─── INFORMATION SHOWN ───

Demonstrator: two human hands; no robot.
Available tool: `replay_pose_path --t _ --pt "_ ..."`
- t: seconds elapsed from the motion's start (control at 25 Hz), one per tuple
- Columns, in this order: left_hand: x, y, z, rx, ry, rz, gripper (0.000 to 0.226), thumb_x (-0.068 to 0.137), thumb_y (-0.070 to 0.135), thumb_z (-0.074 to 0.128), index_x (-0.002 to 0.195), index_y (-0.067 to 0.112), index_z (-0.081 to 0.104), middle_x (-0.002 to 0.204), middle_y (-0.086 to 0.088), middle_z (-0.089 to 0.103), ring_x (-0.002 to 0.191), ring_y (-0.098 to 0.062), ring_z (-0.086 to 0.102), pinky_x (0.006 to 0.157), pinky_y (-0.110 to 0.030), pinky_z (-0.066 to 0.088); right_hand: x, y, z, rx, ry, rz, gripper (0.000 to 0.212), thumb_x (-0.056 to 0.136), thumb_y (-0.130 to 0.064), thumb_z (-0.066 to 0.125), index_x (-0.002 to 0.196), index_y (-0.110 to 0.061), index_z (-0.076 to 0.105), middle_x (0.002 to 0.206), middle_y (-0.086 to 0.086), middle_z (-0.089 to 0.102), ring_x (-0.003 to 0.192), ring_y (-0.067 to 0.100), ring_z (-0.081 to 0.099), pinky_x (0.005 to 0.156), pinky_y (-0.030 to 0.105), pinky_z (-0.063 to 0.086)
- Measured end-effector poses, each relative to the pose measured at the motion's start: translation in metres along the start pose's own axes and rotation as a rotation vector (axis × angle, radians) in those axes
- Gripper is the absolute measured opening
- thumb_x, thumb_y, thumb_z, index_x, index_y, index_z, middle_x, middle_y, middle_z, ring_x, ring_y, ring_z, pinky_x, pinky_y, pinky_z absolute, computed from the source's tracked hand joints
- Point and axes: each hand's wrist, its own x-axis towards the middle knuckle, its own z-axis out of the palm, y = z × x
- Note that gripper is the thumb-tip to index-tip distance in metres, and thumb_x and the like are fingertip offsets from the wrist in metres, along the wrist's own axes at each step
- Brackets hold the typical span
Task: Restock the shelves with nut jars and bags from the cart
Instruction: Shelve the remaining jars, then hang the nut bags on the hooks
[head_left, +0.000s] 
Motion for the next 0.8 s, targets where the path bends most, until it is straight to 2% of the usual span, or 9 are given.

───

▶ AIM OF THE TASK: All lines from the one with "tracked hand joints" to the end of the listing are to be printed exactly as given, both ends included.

▶ RESULT BELOW:
- thumb_x, thumb_y, thumb_z, index_x, index_y, index_z, middle_x, middle_y, middle_z, ring_x, ring_y, ring_z, pinky_x, pinky_y, pinky_z absolute, computed from the source's tracked hand joints
- Point and axes: each hand's wrist, its own x-axis towards the middle knuckle, its own z-axis out of the palm, y = z × x
- Note that gripper is the thumb-tip to index-tip distance in metres, and thumb_x and the like are fingertip offsets from the wrist in metres, along the wrist's own axes at each step
- Brackets hold the typical span
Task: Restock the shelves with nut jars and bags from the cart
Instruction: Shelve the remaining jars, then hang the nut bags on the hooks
[head_left, +0.000s] 
Motion for the next 0.8 s, targets where the path bends most, until it is straight to 2% of the usual span, or 9 are given.

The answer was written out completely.